The world's largest power plant is being built in India

The dimensions of the Gujarat Hybrid Renewable Energy Park in a salt desert in western India are gigantic. This power plant, which once completed will contain solar energy modules and wind turbines on an area of over 72,000 hectares, five times the size of Paris, will even be visible from space. India has overtaken China as the world's most populous country. Its hunger for energy is enormous and will rise sharply in the coming years due to its growing middle class. Coal currently accounts for 70% of the electricity generated in India.

 

"A region that is so large, a region that is so unpolluted, where there is no wildlife, no vegetation and no settlements. There is no better alternative use for this land," said the Managing Director of Adani Green Energy Limited (AGEL), Sagar Adani in an interview with CNN. He is also the nephew of Gautam Adani, the second richest man in Asia, whose 100 billion dollar fortune comes from the Adani Group.

The parent company is the largest coal importer and leading mining company for the dirty fuel, but according to CNN, it plans to invest 100 billion US dollars in the energy transition over the next ten years and invest the equivalent of 70% of its income in the expansion of renewable energies. According to Adani, failing to switch to renewable energies is not an option.

 

"India has no choice but to do things on an unprecedented scale and scope"

said the 30-year-old.

 

Sagar Adani's clean energy division, AGEL, is building an extensive solar and wind power plant in the western Indian state of Gujarat at a cost of around 20 billion dollars. The mega project is due to be completed in five years and will then supply 16 million households with electricity. It could therefore supply the whole of Switzerland with electricity.

 

The government under Prime Minister Narendra Modi has set itself the goal of renewable energies meeting half of India's energy needs by the end of this decade. This means creating a power generation capacity of 500 gigawatts (GW) from non-fossil fuels by 2030. AGEL aims to provide at least 9% of this, with almost 30 GW to be generated by its Khavda park in Gujarat alone.

 

"If India does what China has done, if India does what Europe has done, if India does what the US has done, then we are all in for a very, very bleak climatic future," Adani explained regarding the use of fossil fuels.

 

Some facts about the current operation

India's largest and one of the world's leading renewable energy (RE) companies, has commissioned a cumulative capacity of 1,000 MW of solar energy at the world's largest RE park in Khavda, Gujarat this March. With this, AGEL has reached an operational capacity of 9,478 MW and continues its journey towards its stated target of 45,000 MW by 2030.

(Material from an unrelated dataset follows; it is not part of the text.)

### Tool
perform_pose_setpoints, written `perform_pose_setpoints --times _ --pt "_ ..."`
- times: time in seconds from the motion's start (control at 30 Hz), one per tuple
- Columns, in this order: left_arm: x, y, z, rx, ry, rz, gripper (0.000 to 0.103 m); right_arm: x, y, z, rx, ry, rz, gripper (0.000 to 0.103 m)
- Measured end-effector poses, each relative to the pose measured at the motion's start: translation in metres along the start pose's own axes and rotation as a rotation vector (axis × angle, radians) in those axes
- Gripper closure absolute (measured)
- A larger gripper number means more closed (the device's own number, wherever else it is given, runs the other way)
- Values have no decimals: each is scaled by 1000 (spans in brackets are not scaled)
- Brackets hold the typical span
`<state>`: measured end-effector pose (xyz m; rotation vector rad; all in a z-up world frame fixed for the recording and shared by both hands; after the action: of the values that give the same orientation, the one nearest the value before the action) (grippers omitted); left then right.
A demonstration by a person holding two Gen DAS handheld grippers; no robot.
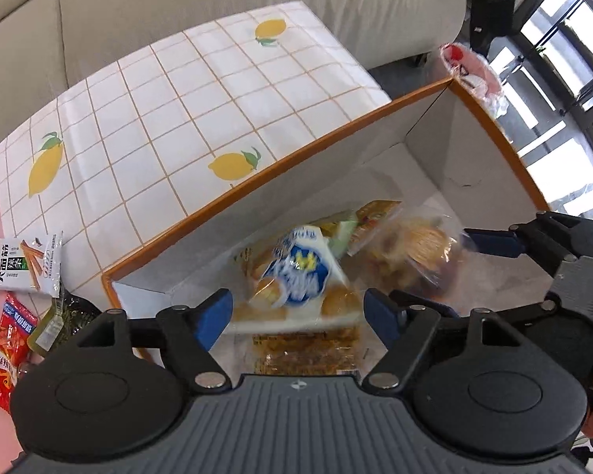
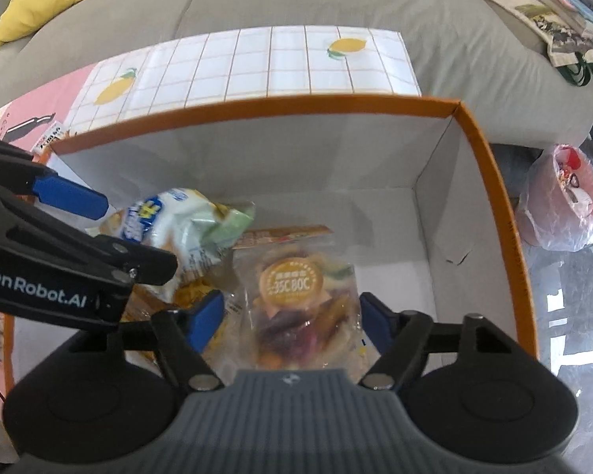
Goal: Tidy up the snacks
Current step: 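Lower both bags into the orange box and open both tools, then move both tools back over the remaining snacks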
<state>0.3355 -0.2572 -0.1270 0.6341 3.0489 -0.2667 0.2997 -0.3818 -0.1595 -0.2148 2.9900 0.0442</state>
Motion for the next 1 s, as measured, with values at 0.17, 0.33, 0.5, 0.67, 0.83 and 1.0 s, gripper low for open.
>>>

AGEL delivered 1,000 MW in less than 12 months after work began in Khavda. Around 2.4 million solar modules were installed. The accelerated progress underscores AGEL's commitment to India's target of achieving 500 GW of non-fossil fuel capacity by 2030.

 

Furthermore, 126 MW of wind power capacity was also commissioned this March in Khavda, Gujarat, just a few kilometers from the border with Pakistan. This completes the 300 MW project, with 174 MW having been commissioned previously.

The 300 MW wind power project will produce approximately 1.091 million units of electricity, resulting in the avoidance of approximately 0.8 million tons of CO2 emissions per year, the company said in a press release.